── PROVIDED MATERIAL

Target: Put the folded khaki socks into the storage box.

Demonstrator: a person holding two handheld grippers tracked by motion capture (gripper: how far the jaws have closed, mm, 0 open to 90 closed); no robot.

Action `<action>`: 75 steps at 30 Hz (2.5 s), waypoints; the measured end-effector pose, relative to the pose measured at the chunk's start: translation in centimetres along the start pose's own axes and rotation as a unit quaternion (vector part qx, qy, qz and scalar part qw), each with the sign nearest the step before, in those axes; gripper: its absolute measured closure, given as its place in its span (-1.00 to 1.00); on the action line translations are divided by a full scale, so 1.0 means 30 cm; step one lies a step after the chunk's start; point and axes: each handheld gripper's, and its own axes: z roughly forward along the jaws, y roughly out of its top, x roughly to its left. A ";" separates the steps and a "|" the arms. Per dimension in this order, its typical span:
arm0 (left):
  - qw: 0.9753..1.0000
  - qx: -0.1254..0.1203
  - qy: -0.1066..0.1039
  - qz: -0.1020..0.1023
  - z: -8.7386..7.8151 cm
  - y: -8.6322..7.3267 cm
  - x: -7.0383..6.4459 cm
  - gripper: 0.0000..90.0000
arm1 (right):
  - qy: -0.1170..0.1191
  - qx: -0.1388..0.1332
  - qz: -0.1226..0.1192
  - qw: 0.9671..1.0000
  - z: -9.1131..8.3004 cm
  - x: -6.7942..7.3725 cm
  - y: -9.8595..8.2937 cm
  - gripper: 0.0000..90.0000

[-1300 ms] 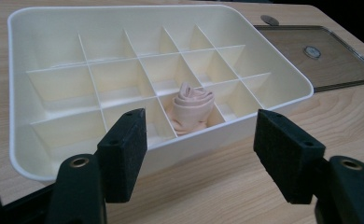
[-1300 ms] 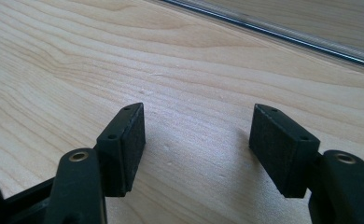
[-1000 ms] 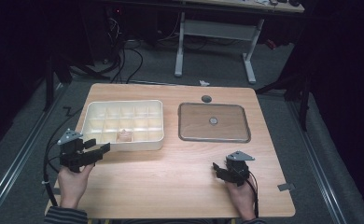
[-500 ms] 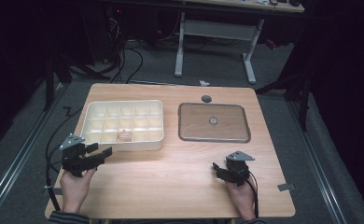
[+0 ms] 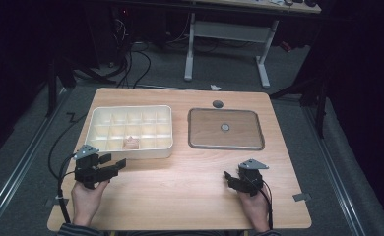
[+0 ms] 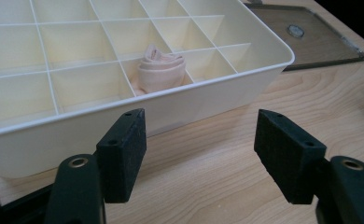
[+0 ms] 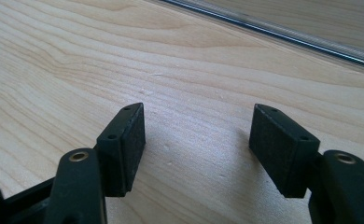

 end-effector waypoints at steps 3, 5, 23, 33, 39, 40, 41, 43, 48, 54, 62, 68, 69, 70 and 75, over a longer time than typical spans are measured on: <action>1.000 -0.001 -0.001 0.003 0.006 -0.004 -0.011 -0.22 | 0.000 0.000 0.000 1.000 0.000 0.000 0.000 -0.20; 1.000 0.001 -0.005 0.004 0.010 -0.007 -0.014 -0.22 | 0.000 0.000 0.000 1.000 0.000 0.000 0.000 -0.20; 0.999 0.017 -0.031 0.008 0.065 -0.049 -0.050 -0.25 | 0.000 0.000 0.000 1.000 0.000 0.000 0.000 -0.20; 0.999 0.025 -0.034 0.007 0.097 -0.070 -0.068 -0.25 | 0.000 0.000 0.000 1.000 0.000 0.000 0.000 -0.20; 0.999 0.027 -0.034 0.008 0.113 -0.082 -0.077 -0.25 | 0.000 0.000 0.000 1.000 0.000 0.000 0.000 -0.20; 0.999 0.028 -0.033 0.009 0.114 -0.083 -0.078 -0.25 | 0.000 0.000 0.000 1.000 0.000 0.000 0.000 -0.20; 0.999 0.029 -0.032 0.011 0.117 -0.084 -0.079 -0.25 | 0.000 0.000 0.000 1.000 0.000 0.000 0.000 -0.20; 0.999 0.031 -0.030 0.011 0.125 -0.087 -0.083 -0.25 | 0.000 0.000 0.000 1.000 0.000 0.000 0.000 -0.20; 0.999 0.033 -0.023 0.020 0.139 -0.092 -0.094 -0.26 | 0.000 0.000 0.000 1.000 0.000 0.000 0.000 -0.20; 0.998 0.039 -0.007 0.040 0.170 -0.099 -0.112 -0.26 | 0.000 0.000 0.000 1.000 0.000 0.000 0.000 -0.20; 0.998 0.043 0.002 0.052 0.198 -0.107 -0.123 -0.25 | 0.000 0.000 0.000 1.000 0.000 0.000 0.000 -0.20; 0.997 0.049 0.011 0.058 0.216 -0.117 -0.125 -0.25 | 0.000 0.000 0.000 1.000 0.000 0.000 0.000 -0.20; 0.997 0.048 0.013 0.059 0.218 -0.118 -0.126 -0.25 | 0.000 0.000 0.000 1.000 0.000 0.000 0.000 -0.20; 0.997 0.047 0.013 0.059 0.219 -0.118 -0.126 -0.25 | 0.000 0.000 0.000 1.000 0.000 0.000 0.000 -0.20; 0.997 0.041 0.020 0.058 0.225 -0.118 -0.126 -0.25 | 0.000 0.000 -0.001 1.000 0.000 0.000 0.000 -0.20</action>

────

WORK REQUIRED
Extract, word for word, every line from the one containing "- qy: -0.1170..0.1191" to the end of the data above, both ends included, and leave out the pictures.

YOUR SOLUTION
  - qy: -0.1170..0.1191
  - qx: -0.1388..0.1332
  - qz: -0.1226..0.1192
  - qw: 0.9671..1.0000
  - z: -9.1131..8.3004 cm
  - x: -6.7942..7.3725 cm
  - y: -9.8595..8.2937 cm
  - gripper: 0.0000..90.0000

[-1300 ms] 
[-1300 ms] 
[-1000 ms] 
[-500 ms] 
[+0 ms] 
[+0 ms] 
[+0 ms] 

 end-effector waypoints at steps 3, 5, 23, 33, 39, 40, 41, 43, 48, 54, 62, 68, 69, 70 and 75, over a longer time than typical spans are measured on: <action>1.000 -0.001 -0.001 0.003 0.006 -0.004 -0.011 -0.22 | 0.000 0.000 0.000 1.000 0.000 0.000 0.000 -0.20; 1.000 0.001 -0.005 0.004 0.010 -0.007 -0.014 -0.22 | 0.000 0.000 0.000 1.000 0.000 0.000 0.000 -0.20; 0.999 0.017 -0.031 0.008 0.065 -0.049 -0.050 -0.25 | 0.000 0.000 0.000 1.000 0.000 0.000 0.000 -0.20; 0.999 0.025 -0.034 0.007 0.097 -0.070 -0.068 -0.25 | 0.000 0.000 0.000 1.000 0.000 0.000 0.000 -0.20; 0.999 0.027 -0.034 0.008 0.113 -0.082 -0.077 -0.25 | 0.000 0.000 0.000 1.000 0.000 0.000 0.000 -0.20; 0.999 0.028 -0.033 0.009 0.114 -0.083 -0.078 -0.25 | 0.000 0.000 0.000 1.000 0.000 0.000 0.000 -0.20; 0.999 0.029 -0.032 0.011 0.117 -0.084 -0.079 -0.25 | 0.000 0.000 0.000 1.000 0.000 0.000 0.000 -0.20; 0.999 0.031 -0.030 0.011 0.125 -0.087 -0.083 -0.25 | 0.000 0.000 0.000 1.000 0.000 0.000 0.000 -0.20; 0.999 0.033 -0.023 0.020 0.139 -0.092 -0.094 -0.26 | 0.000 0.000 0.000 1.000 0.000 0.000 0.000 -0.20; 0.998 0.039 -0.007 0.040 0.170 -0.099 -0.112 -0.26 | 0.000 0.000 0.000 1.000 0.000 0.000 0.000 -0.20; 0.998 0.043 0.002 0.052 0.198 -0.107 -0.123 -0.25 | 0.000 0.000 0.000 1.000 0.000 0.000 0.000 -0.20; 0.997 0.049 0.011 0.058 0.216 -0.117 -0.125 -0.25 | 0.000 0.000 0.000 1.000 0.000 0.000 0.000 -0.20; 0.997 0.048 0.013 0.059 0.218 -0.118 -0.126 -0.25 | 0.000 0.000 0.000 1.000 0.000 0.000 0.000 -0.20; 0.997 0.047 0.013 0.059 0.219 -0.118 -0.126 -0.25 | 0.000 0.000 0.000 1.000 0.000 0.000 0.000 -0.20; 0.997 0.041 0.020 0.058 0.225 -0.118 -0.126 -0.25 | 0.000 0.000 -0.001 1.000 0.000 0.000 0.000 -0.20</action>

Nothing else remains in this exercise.